Anne Perry: Interiors, currently streaming on TVNZ on Demand, looks into the famous New Zealander’s life after moving to Scotland. But how much can we learn when Perry herself seems incapable of true self-reflection?
Anne Perry is a mystery writer based in Scotland. She’s written a lot of books, of which I have read exactly one (A Funeral in Blue, 2001). My abiding memory of that book was that one of the characters was a nurse in the Crimean war who hated Florence Nightingale. I think that probably says a lot more about the author than it does about Florence Nightingale.
Juliet Hulme was 15 years old when her and her best mate, Pauline Parker, murdered Pauline’s mother Honorah Rieper in a park in Christchurch. Their story is legendary in New Zealand thanks mostly to Peter Jackson’s frankly stunning Heavenly Creatures, a film which awakened the bisexuality of an entire generation of New Zealand women, or at least as far as me and all my bi goth mates are concerned.
Juliet Hulme and Anne Perry are, of course, the same person.

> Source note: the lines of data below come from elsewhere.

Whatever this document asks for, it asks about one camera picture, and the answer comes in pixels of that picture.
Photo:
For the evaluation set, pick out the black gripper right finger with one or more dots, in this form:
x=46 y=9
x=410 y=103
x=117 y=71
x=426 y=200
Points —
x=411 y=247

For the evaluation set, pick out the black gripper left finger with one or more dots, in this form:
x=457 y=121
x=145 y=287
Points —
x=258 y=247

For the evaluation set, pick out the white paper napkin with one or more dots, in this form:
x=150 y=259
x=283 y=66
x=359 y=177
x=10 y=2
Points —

Personally I think it’s quite rude to dig up shit about someone’s past and use it to embarrass them, so it’s fine that Anne Perry was mad as hell when her former life was uncovered in the ’90s. Until then she’d been living as Anne Perry who-no-one-knew-was-Juliet-Hulme and not being bothered by journalists and hate-mail writers. But she strikes me as having a very odd reaction to her “true” identity being public knowledge.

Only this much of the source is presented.